**Work required:** Retype the records in full, and please keep the pictures out of the copy.

--- Information given Enclosed Below ---

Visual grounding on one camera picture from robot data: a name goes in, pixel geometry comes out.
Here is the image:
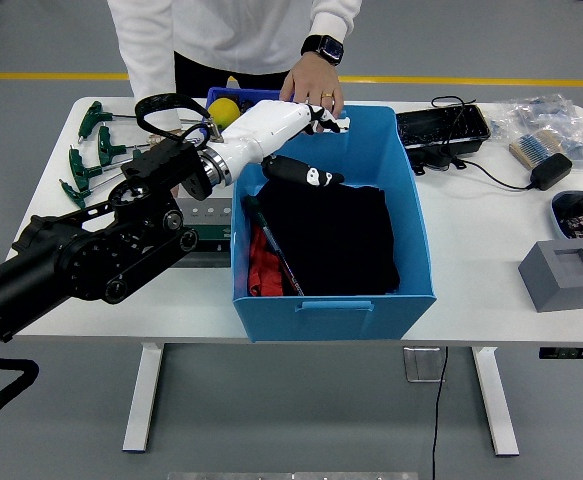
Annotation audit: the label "metal floor outlet plate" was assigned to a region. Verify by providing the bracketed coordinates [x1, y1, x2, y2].
[403, 346, 447, 384]

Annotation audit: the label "yellow ball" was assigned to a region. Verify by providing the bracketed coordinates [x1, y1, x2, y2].
[206, 97, 242, 129]

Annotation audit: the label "long thin green T-handle wrench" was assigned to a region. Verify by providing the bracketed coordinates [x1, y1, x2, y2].
[78, 100, 140, 144]

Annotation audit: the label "black cloth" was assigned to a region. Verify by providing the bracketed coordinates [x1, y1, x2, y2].
[250, 179, 402, 296]

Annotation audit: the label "black table control panel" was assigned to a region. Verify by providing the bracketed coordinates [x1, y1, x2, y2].
[539, 347, 583, 360]

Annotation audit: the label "black adapter cord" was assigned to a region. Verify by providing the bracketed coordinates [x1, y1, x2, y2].
[463, 159, 535, 192]

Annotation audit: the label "large green T-handle hex wrench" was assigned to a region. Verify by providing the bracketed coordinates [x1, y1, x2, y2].
[241, 194, 306, 297]

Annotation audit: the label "green metal wrench holder stand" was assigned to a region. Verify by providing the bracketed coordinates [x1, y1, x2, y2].
[173, 197, 235, 269]

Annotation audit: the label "black flat tray case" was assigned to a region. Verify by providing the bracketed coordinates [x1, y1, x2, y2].
[395, 104, 493, 151]

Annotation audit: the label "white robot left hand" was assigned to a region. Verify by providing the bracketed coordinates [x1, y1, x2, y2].
[215, 98, 346, 189]

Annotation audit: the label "black wristwatch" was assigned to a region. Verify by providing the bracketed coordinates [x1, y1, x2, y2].
[300, 34, 346, 67]

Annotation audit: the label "light blue plastic box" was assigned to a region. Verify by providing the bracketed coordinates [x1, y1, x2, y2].
[230, 103, 438, 344]

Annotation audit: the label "black power adapter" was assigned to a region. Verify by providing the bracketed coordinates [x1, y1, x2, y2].
[529, 153, 574, 191]

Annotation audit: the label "person's left hand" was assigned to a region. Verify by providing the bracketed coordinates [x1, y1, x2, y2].
[279, 52, 345, 119]

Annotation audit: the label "dark blue plastic bin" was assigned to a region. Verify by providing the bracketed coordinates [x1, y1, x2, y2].
[205, 87, 292, 114]

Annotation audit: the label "thin black cord loop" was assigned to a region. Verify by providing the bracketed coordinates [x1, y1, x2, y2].
[430, 95, 481, 151]

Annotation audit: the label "white table leg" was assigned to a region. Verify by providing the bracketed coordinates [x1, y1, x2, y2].
[470, 346, 521, 457]
[121, 342, 166, 454]

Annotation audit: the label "clear plastic bags of parts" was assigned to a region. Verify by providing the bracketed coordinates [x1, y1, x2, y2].
[488, 94, 583, 171]

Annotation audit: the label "red cloth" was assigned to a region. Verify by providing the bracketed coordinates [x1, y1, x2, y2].
[248, 224, 287, 297]

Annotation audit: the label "grey foam block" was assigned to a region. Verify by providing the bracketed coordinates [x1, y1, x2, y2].
[518, 239, 583, 314]

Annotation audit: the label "resistor strip bundle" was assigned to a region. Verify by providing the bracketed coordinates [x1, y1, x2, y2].
[509, 130, 565, 169]

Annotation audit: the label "brown item in bin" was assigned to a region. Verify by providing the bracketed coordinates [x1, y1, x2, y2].
[223, 92, 255, 112]

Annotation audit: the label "black bracket device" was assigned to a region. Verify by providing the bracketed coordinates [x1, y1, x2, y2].
[410, 145, 468, 177]

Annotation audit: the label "thick-shaft green T-handle wrench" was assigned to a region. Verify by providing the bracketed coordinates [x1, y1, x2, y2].
[68, 144, 127, 192]

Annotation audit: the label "person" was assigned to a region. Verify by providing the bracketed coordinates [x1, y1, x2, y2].
[106, 0, 366, 146]

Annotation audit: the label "light blue tray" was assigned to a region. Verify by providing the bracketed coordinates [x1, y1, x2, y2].
[550, 190, 583, 261]

--- End of Enclosed Information given ---

**Response to this exercise:**
Visual grounding on one camera picture from robot data: a name goes in, pixel geometry comes out.
Here is the image:
Annotation audit: the label "metal floor outlet plate" was assigned to a region. Verify by providing the bracketed coordinates [x1, y1, x2, y2].
[403, 346, 447, 384]

Annotation audit: the label "yellow ball" was assigned to a region. Verify by providing the bracketed coordinates [x1, y1, x2, y2].
[206, 97, 242, 129]

Annotation audit: the label "long thin green T-handle wrench" was assigned to a region. Verify by providing the bracketed coordinates [x1, y1, x2, y2].
[78, 100, 140, 144]

Annotation audit: the label "black cloth" was assigned to a region. Verify by providing the bracketed coordinates [x1, y1, x2, y2].
[250, 179, 402, 296]

Annotation audit: the label "black table control panel" was assigned to a region. Verify by providing the bracketed coordinates [x1, y1, x2, y2].
[539, 347, 583, 360]

Annotation audit: the label "black adapter cord" was assigned to a region. Verify by providing the bracketed coordinates [x1, y1, x2, y2].
[463, 159, 535, 192]

Annotation audit: the label "large green T-handle hex wrench" was assigned to a region. Verify by providing the bracketed coordinates [x1, y1, x2, y2].
[241, 194, 306, 297]

Annotation audit: the label "green metal wrench holder stand" was assigned to a region. Verify by providing the bracketed coordinates [x1, y1, x2, y2].
[173, 197, 235, 269]

Annotation audit: the label "black flat tray case" was assigned to a region. Verify by providing the bracketed coordinates [x1, y1, x2, y2].
[395, 104, 493, 151]

Annotation audit: the label "white robot left hand" was assigned to a region. Verify by providing the bracketed coordinates [x1, y1, x2, y2].
[215, 98, 346, 189]

Annotation audit: the label "black wristwatch" was assigned to a region. Verify by providing the bracketed coordinates [x1, y1, x2, y2].
[300, 34, 346, 67]

Annotation audit: the label "light blue plastic box" was assigned to a region. Verify by providing the bracketed coordinates [x1, y1, x2, y2].
[230, 103, 438, 344]

Annotation audit: the label "black power adapter" was assigned to a region. Verify by providing the bracketed coordinates [x1, y1, x2, y2].
[529, 153, 574, 191]

Annotation audit: the label "person's left hand" was assigned to a region. Verify by providing the bracketed coordinates [x1, y1, x2, y2].
[279, 52, 345, 119]

Annotation audit: the label "dark blue plastic bin" was assigned to a region. Verify by providing the bracketed coordinates [x1, y1, x2, y2].
[205, 87, 292, 114]

Annotation audit: the label "thin black cord loop" was assigned to a region. Verify by providing the bracketed coordinates [x1, y1, x2, y2].
[430, 95, 481, 151]

Annotation audit: the label "white table leg" was assigned to a region. Verify by providing the bracketed coordinates [x1, y1, x2, y2].
[470, 346, 521, 457]
[121, 342, 166, 454]

Annotation audit: the label "clear plastic bags of parts" was assigned to a region. Verify by providing the bracketed coordinates [x1, y1, x2, y2].
[488, 94, 583, 171]

Annotation audit: the label "red cloth" was assigned to a region. Verify by providing the bracketed coordinates [x1, y1, x2, y2].
[248, 224, 287, 297]

Annotation audit: the label "grey foam block" was assigned to a region. Verify by providing the bracketed coordinates [x1, y1, x2, y2].
[518, 239, 583, 314]

Annotation audit: the label "resistor strip bundle" was assigned to a region. Verify by providing the bracketed coordinates [x1, y1, x2, y2].
[509, 130, 565, 169]

Annotation audit: the label "brown item in bin" was assigned to a region. Verify by providing the bracketed coordinates [x1, y1, x2, y2].
[223, 92, 255, 112]

Annotation audit: the label "black bracket device" was assigned to a region. Verify by providing the bracketed coordinates [x1, y1, x2, y2].
[410, 145, 468, 177]

Annotation audit: the label "thick-shaft green T-handle wrench" was assigned to a region. Verify by providing the bracketed coordinates [x1, y1, x2, y2].
[68, 144, 127, 192]

Annotation audit: the label "person" was assigned to a region. Verify by providing the bracketed coordinates [x1, y1, x2, y2].
[106, 0, 366, 146]

Annotation audit: the label "light blue tray" was assigned to a region. Verify by providing the bracketed coordinates [x1, y1, x2, y2].
[550, 190, 583, 261]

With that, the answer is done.